Denver Broncos suspended safety Kareem Jackson admittedly hasn’t learned his lesson after forfeiting nearly $1 million of his salary for a series of illegal hits that have resulted in a pair of ejections, multiple fines and six weeks’ worth of lost wages.
That’s because the NFL isn’t a very good tutor, Jackson said.
The 14-year veteran argues he’s being singled out by the league and that the NFL has no adequate answers about how he’s supposed to change his hard-hitting playing style to conform to today’s game where the league scorns the collisions it once celebrated.
Jackson was granted an audience with NFL Commissioner Roger Goodell two weeks ago following his second suspension and it didn’t exactly go as he had hoped.
“I was told that I’m responsible for the offensive guys’ protection,” Jackson said Monday night before hosting 50 young people from the Boys & Girls Club of Metro Denver for his annual “JackaClaus Shopping Spree” at a Walmart in Parker.
“So, I’m not really sure how I protect myself, make plays and protect them, as well. But that’s what I was told. And I’m not really sure what I do moving forward as far as playing this game.
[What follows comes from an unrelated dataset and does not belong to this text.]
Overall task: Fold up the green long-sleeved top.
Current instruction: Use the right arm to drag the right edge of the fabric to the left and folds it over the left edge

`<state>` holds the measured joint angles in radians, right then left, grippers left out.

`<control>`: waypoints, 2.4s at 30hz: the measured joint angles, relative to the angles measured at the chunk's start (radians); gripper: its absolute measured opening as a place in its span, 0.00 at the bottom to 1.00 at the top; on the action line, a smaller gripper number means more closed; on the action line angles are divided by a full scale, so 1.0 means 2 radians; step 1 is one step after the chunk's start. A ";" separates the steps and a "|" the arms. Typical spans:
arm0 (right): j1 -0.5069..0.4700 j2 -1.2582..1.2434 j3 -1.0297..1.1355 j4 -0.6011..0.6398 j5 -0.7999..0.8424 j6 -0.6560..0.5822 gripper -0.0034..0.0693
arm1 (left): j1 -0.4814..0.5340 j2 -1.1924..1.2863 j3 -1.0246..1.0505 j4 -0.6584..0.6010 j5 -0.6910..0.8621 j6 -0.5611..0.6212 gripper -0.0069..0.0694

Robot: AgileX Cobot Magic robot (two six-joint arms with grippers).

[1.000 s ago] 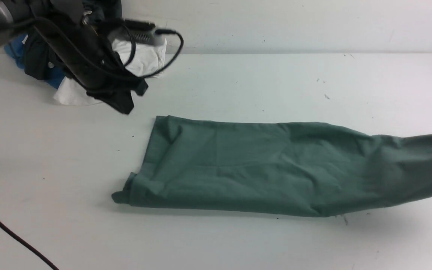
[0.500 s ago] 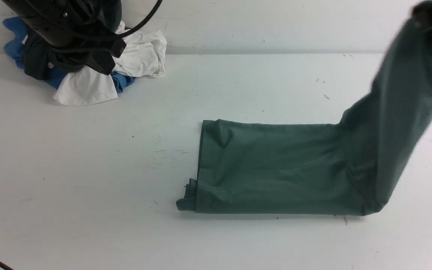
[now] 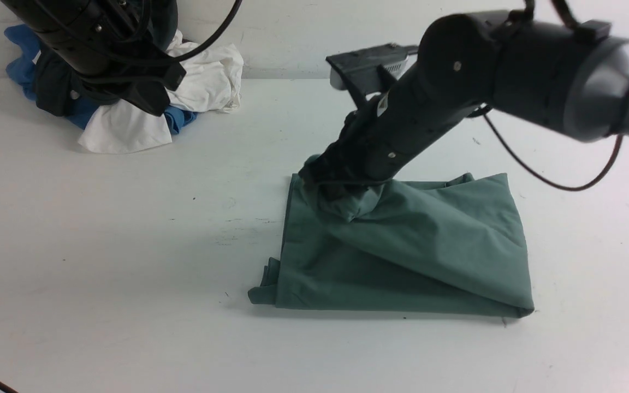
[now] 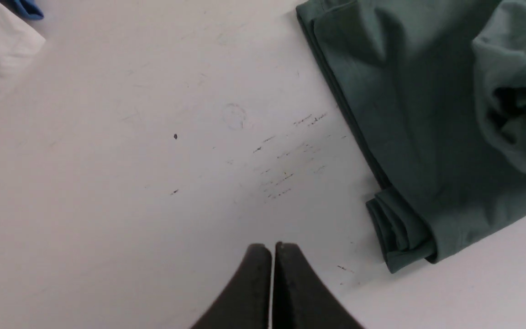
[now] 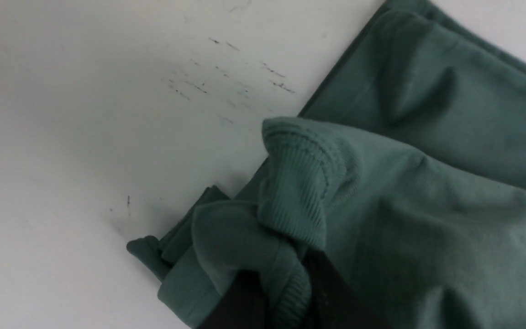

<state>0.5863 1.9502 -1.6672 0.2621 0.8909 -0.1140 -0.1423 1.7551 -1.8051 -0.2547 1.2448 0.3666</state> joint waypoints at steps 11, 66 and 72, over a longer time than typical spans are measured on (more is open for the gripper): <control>-0.003 -0.008 -0.065 0.015 0.064 -0.048 0.63 | -0.001 0.002 0.000 -0.013 0.000 0.007 0.08; -0.149 -0.209 0.102 -0.046 -0.036 -0.048 0.03 | -0.085 -0.046 0.000 0.052 -0.005 -0.021 0.08; -0.149 -0.321 0.153 -0.047 -0.064 -0.050 0.03 | -0.078 -0.180 0.073 0.090 -0.004 -0.042 0.08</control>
<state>0.2875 1.3083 -1.3620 0.1687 0.7633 -0.2135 -0.2982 1.3954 -1.6591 -0.0739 1.2372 0.2830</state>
So, hopefully I’ll figure it out.
“At the end of the day,” added Jackson, “I’m going to go out and I’ll play the game as I have since 2010,” Jackson said.
That ought to worry coach Sean Payton and Broncos fans.
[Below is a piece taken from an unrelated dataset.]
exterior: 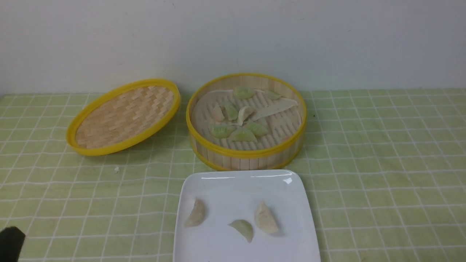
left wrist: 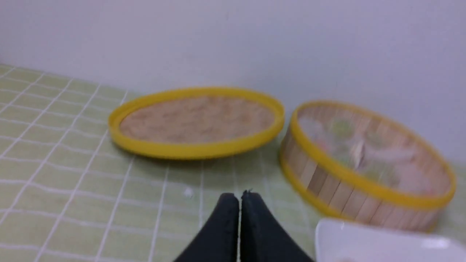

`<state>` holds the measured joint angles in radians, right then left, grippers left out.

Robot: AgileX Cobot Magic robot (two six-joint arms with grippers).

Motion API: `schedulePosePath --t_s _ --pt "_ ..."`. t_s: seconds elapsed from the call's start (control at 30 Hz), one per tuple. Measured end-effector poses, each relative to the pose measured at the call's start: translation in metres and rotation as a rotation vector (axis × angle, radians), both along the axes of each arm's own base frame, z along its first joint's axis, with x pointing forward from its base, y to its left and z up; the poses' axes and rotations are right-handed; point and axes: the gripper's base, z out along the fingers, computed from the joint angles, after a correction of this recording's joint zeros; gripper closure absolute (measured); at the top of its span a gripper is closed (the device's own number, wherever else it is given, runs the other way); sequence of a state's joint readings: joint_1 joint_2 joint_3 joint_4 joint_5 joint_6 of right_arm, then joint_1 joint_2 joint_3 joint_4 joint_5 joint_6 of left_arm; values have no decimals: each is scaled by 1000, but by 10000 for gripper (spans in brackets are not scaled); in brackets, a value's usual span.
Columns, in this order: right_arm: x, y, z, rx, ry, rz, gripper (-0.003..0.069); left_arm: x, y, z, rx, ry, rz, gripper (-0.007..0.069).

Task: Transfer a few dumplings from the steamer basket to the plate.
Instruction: Use the left arm to grab a dumpling from the steamer

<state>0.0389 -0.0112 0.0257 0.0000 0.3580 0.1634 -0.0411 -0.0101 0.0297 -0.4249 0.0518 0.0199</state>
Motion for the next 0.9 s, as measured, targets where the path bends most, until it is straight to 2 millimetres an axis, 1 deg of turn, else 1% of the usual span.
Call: schedulePosePath --t_s 0.03,0.1,0.13,0.2,0.23,0.27,0.3,0.4,0.47,0.5,0.53,0.6,0.63,0.67,0.7,0.73,0.77,0.8,0.87,0.9 --pt "0 1 1 37 -10 0 673 0 1 3 -30 -27 11 631" --pt "1 2 7 233 -82 -7 673 -1 8 13 -160 -144 68 631" --pt "2 2 11 297 -121 -10 673 -2 10 16 -192 -176 86 631" --pt "2 1 21 509 -214 -24 673 -4 16 25 -286 -266 129 631" --pt "1 0 24 558 -247 -29 673 -5 17 28 -318 -285 133 631" --pt "1 -1 27 612 -283 -36 673 -7 17 37 -353 -310 124 631" --pt "1 -2 29 644 -306 -42 673 -9 16 45 -363 -328 114 631" --pt "0 -5 32 682 -347 -53 673 -16 10 82 -352 -341 42 631" --pt "0 -6 34 708 -364 -59 673 -14 2 111 -292 -252 -30 631" --pt "0 -6 34 711 -369 -60 673 -13 0 113 -276 -225 -43 631" --pt "0 -6 35 733 -377 -64 673 -3 -7 136 -199 -103 -99 631" --pt "-1 -3 40 738 -333 -39 673 13 -16 154 -94 66 -170 631" --pt "-3 0 48 721 -297 -9 673 25 -21 161 -43 170 -218 631" --pt "-6 5 61 681 -254 38 673 34 -25 164 -2 274 -270 631" --pt "-10 8 76 633 -232 73 673 47 -30 167 42 377 -325 631" --pt "-12 12 88 577 -166 111 673 66 -34 167 78 488 -382 631" --pt "-13 15 102 524 -109 142 673 82 -38 169 120 562 -443 631" --pt "-12 17 113 483 -73 163 673 94 -41 166 145 632 -496 631" --pt "-7 24 137 376 76 221 673 129 -47 159 185 749 -594 631" --pt "-3 27 144 327 158 249 673 142 -49 155 200 787 -633 631"
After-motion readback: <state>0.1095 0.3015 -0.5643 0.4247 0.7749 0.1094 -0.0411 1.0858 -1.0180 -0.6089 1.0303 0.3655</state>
He drew his second suspension for the first tackle he made upon his return from his first suspension when he blasted Vikings quarterback Joshua Dobbs in Week 11.
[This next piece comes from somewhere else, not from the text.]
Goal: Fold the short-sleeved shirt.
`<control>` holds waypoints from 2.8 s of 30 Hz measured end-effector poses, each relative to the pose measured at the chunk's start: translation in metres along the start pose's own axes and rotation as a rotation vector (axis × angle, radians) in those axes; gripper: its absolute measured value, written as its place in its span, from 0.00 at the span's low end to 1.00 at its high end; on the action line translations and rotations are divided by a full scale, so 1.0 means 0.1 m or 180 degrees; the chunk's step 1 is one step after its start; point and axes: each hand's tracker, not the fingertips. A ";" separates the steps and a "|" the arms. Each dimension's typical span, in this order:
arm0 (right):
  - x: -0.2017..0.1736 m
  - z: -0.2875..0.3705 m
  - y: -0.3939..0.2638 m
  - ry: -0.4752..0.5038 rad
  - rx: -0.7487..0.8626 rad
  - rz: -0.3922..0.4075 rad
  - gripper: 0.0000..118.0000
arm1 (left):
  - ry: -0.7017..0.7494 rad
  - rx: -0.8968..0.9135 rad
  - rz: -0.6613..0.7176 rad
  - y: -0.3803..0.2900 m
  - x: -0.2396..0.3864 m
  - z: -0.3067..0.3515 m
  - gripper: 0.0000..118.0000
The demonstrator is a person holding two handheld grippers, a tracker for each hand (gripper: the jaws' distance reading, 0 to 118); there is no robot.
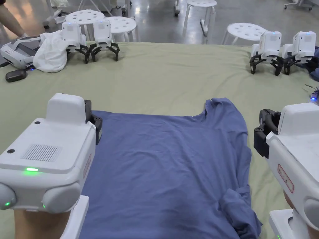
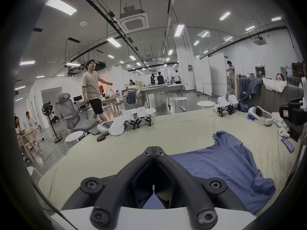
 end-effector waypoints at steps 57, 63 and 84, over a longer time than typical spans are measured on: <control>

Thanks largely to the heady, steady play of his replacement, PJ Locke, the first safety in team history to record sacks in three consecutive games, the Broncos (7-6) have won four of the five games Jackson has missed.
Denver is trying to become just the fourth team since the merger to make the playoffs despite starting out 1-5. The Broncos trail the sliding Kansas City Chiefs (8-5) by just one game in the AFC West, and Jackson is eligible to return to practice next week ahead of the Broncos’ Christmas Eve game against New England.
They could sure use their tone-setter down the stretch, providing he doesn’t get kicked out any more.
“For me, I guess, lowering my target (zone) even more than I have,” is one way, to avoid more trouble, Jackson said. “As far as trying to protect the guy on the other side, it’s impossible. I have no clue as to how I’m supposed to do that.”
Jackson has surrendered $837,000 in lost paychecks to go with the $89,670 he’s been fined for unsafe hits this season, although Jackson said his unflagged hit on Chiefs running back Isiah Pacheco in Week 6 that drew a $43,709 fine was erased entirely by the league – but not before Goodell used it as an example of Jackson’s over-the-top tackles during their Nov. 30 meeting in New York.
Jackson said Goodell asked him why would he hit Pacheco like he did when the running back was going down and Jackson explained he’d already commited to going in low and that as elite as NFL athletes are, it’s impossible for any human to change his trajectory in that split-second and avoid the contact when the ballcarrier ducks at the very last moment.
“It’s impossible to play this game and do what you guys are asking us to do,” Jadckson said. “It makes no sense.”
“I told him a lot of these are incidental contact,” too, Jackson argued. “Once I’m committed and I’m going, I can’t change.” Besides, Jackson said, “I’m the last line of defense. It’s my job to get him down.’”
Two days after the league used the hit on Pacheco in their defense of Jackson’s suspension, the league “turned around and gave me all my money back for it,” Jackson said. “And then I was just like, ‘Why would you give me all my money back from the Kansas City hit? All of these other hits are pretty much the same.”
Jackson said that on Dec. 4, he sent a thank-you note to Goodell for meeting with him and he attached cut-ups of other unflagged, unfined hits across the NFL this season. “And I said, ‘I can’t help but think you guys are singling me out because these guys aren’t getting flagged, there’s no consequences and these are far worse hits than mine,’” Jackson said.
In an epic rant on the Stephen A. Smith show last month, Tom Brady said the level of play in the NFL has deteriorated just since his retirement on Feb. 1, and one reason he gave for the mediocrity he lamented was the league’s insistence that defenders have to keep offensive players out of harm’s way.
“It’s not up to a defensive player to protect an offensive player,” Brady ranted. “A defensive player needs to protect himself. I didn’t throw the ball to certain areas because I was afraid a player was going to get knocked out. That’s the reality.”
Exactly, said Jackson.
“It’s football. It should be their responsibility and their job to protect themselves.”